Medication is widely used as the first step in treatment of epilepsy. Clinicians at the Comprehensive Epilepsy Program have a vast amount of knowledge of the latest drug therapies available depending on the type and frequency of the patients' seizures. This knowledge is essential in optimally treating persons with epilepsy, as eight new medications have been released in the past few years.

More advanced treatment is available when medication doesn't effectively manage epilepsy.

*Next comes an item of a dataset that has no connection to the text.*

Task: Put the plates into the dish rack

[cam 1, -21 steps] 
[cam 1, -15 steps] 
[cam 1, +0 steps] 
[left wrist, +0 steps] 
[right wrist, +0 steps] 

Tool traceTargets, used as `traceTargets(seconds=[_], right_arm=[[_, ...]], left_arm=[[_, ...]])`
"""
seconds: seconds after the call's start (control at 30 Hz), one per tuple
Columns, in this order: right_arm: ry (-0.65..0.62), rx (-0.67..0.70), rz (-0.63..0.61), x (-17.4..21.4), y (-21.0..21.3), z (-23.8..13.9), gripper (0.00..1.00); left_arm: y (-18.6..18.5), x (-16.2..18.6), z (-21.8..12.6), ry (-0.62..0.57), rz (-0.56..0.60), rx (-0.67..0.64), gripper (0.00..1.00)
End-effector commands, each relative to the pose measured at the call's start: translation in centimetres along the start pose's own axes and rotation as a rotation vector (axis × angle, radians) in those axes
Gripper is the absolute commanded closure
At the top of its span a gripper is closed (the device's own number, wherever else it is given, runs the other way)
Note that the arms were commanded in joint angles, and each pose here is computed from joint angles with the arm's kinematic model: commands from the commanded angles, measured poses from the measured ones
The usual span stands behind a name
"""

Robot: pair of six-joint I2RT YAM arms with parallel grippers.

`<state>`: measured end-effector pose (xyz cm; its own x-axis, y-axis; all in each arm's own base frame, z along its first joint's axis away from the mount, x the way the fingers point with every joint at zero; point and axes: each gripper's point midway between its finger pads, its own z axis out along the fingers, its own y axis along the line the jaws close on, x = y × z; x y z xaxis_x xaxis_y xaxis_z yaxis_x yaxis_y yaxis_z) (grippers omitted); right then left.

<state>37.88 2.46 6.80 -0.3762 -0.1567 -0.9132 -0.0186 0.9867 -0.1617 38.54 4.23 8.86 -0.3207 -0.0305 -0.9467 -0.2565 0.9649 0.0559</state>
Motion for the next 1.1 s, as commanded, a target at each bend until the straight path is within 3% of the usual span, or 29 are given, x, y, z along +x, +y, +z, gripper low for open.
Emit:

  • Deep Brain Stimulation (DBS) — DBS is the latest treatment option for patients living with epilepsy. Patients who are candidates for DBS will have tried at least three different medications without success. With DBS, a small neurostimulator is surgically placed under the skin to delivery therapy. It sends electrical impulses through leads that are placed in areas of the brain where seizures occur.
     
  • RNS SystemThis new treatment consists of an implanted neurostimulator that detects an impending seizure and delivers imperceptible electrical stimulation before it occurs. The device also transmits data via the Internet, allowing physicians to review activity without an office visit.
     
  • Visualase® This precise MRI-guided laser ablation technique reduces hospital stays, scarring and hair loss.
     
  • Vagus Nerve Stimulator The stimulator is implanted in the left side of the chest and connected to the Vagus nerve. When patients or witnesses realize a seizure is about to occur, they use a magnet to activate the stimulator and stop the seizure.
     
  • Epilepsy Surgery Corrective surgery is conducted with the help of brain mapping — including brain mapping during "awake" surgery.

One of the first epilepsy programs in Wisconsin, the Comprehensive Epilepsy Program's physicians have performed more "awake" surgeries than any other program in the state. The program has also assisted more adult patients than any other Wisconsin hospital using the Vagus Nerve Stimulator.